* _Exercise description_:
Nothing but the data below, returned exactly, should appear in the answer.
..............................
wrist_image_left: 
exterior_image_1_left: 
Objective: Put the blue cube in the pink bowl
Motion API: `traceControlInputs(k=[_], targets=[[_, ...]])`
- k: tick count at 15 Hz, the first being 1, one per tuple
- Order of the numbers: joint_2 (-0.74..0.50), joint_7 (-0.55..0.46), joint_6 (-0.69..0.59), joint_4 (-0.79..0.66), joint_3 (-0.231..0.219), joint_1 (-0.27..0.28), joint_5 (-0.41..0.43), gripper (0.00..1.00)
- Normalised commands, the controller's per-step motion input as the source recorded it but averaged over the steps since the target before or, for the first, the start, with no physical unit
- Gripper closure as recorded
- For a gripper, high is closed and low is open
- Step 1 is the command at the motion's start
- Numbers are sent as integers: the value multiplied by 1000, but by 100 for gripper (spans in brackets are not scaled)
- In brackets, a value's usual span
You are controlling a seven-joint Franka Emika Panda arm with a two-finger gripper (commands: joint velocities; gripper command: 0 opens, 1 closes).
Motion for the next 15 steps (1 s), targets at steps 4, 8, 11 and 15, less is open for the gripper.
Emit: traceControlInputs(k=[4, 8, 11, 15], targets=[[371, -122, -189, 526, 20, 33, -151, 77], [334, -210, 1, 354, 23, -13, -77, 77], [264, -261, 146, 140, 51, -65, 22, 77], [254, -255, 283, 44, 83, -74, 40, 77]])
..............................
* _Output below_:
wrist_image_left: 
exterior_image_1_left: 
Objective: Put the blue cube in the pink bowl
Motion API: `traceControlInputs(k=[_], targets=[[_, ...]])`
- k: tick count at 15 Hz, the first being 1, one per tuple
- Order of the numbers: joint_2 (-0.74..0.50), joint_7 (-0.55..0.46), joint_6 (-0.69..0.59), joint_4 (-0.79..0.66), joint_3 (-0.231..0.219), joint_1 (-0.27..0.28), joint_5 (-0.41..0.43), gripper (0.00..1.00)
- Normalised commands, the controller's per-step motion input as the source recorded it but averaged over the steps since the target before or, for the first, the start, with no physical unit
- Gripper closure as recorded
- For a gripper, high is closed and low is open
- Step 1 is the command at the motion's start
- Numbers are sent as integers: the value multiplied by 1000, but by 100 for gripper (spans in brackets are not scaled)
- In brackets, a value's usual span
You are controlling a seven-joint Franka Emika Panda arm with a two-finger gripper (commands: joint velocities; gripper command: 0 opens, 1 closes).
Motion for the next 15 steps (1 s), targets at steps 4, 8, 11 and 15, less is open for the gripper.
Emit: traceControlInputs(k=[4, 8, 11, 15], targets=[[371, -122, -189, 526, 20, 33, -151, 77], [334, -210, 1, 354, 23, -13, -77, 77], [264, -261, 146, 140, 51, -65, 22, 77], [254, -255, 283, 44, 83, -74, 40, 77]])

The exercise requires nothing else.